3. Centralized SSL certificate support

Cloud hosting providers that need to host multiple HTTPS websites on each server in their web farms can also benefit from other SSL-related improvements in IIS 8. These improvements help make the IIS platform more scalable and manageable for hosting secure websites.

Managing SSL certificates on servers in web farms running earlier versions of IIS was time-consuming because the certificates had to be imported into every server in the farm. This made scaling out your farm by deploying additional servers a difficult chore. In addition, replicating certificates across servers in a farm was complicated by the need to ensure manually that certificate versions were in sync.

IIS 8 now makes managing SSL certificates on servers in web farms much easier by introducing a new central certificate store that lets you store all the certificates for your web servers in a file share on the network instead of in the certificate store of each server.

In addition to enhanced SSL manageability, IIS 8 includes significant improvements in the area of SSL scalability. For example, in previous versions of IIS, the certificate for an HTTPS website is loaded into memory (a process that could take considerable time) upon the first client accessing the site, and the certificate then remains in memory indefinitely. Hosting only a few SSL sites on an IIS server, therefore, could lead to large amounts of memory being wasted for secure sites that were rarely accessed.

In IIS 8, however, once a certificate is loaded into memory, it can now be unloaded automatically after the secure site has been idle for a configurable amount of time.
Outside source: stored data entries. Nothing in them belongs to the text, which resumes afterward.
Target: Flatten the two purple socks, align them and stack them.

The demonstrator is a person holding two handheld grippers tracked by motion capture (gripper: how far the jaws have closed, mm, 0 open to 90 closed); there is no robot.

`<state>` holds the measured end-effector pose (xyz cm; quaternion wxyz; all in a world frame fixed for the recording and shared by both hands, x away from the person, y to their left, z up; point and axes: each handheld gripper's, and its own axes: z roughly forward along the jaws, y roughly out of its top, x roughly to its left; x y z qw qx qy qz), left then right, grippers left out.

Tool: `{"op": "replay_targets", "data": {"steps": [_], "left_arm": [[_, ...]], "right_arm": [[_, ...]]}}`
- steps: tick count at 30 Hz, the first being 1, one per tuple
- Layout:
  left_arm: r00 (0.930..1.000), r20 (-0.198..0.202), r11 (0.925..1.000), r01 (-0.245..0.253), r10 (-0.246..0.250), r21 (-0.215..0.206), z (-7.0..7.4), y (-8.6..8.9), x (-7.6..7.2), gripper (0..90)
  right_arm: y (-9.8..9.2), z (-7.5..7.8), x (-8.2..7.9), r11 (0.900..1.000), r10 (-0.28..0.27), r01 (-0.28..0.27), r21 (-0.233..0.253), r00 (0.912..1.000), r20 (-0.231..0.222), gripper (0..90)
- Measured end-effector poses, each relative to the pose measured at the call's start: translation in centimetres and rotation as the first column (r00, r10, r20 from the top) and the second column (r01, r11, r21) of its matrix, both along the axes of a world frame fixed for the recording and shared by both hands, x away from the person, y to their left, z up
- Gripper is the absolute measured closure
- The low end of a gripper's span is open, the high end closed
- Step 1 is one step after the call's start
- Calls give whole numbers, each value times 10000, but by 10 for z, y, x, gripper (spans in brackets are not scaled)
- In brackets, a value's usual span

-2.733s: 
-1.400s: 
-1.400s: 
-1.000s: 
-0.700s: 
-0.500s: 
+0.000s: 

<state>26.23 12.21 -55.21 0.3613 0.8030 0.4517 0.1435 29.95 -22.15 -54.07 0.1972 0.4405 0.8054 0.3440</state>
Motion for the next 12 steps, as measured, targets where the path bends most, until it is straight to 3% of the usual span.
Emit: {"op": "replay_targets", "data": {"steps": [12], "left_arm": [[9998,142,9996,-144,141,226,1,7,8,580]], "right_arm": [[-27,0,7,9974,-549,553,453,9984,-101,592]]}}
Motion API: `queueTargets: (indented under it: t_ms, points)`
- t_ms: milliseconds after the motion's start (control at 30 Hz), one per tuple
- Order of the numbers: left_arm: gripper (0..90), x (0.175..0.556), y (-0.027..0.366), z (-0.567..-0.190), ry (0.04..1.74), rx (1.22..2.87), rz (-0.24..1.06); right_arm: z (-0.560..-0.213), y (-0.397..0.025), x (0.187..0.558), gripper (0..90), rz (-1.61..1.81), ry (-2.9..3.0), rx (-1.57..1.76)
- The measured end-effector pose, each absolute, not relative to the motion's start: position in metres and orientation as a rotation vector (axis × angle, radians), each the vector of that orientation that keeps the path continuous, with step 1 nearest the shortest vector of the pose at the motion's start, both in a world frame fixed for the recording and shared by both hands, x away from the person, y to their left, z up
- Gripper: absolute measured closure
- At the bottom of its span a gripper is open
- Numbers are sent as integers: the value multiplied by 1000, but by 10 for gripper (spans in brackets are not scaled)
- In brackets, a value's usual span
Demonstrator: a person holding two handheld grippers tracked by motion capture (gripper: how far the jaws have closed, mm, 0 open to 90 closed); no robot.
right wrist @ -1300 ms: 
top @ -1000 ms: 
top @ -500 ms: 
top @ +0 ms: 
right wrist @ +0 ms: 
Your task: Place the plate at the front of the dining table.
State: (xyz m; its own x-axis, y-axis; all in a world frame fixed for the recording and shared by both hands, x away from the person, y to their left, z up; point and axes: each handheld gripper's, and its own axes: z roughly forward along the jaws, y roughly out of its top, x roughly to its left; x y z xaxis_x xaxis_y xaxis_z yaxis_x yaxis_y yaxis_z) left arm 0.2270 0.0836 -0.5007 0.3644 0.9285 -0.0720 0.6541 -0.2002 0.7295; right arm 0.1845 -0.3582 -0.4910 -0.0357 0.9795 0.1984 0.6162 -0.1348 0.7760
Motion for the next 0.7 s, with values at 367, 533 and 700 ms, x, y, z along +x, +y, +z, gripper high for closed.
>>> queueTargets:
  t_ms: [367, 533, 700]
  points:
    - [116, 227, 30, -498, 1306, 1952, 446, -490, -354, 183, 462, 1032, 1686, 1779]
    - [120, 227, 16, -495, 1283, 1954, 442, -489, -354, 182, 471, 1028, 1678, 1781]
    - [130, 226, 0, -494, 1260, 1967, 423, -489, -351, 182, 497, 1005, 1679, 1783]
In addition, certificates now load into memory almost instantaneously, which eliminates the delay often experienced by clients accessing secure sites for the first time in earlier versions of IIS. (Only the certificates for HTTPS requests are loaded, instead of all the certificates.) This change means that fewer certificates are kept in memory, which means that more memory is available on the server for other uses, such as running worker processes.

These scalability and manageability improvements mean that instead of hosting fewer than 500 secure sites on a single server, you can now host more than 10,000 SSL sites on one IIS 8 server. And as the next section discusses, configuring a central store for SSL certificates also increases the elasticity of your web farms.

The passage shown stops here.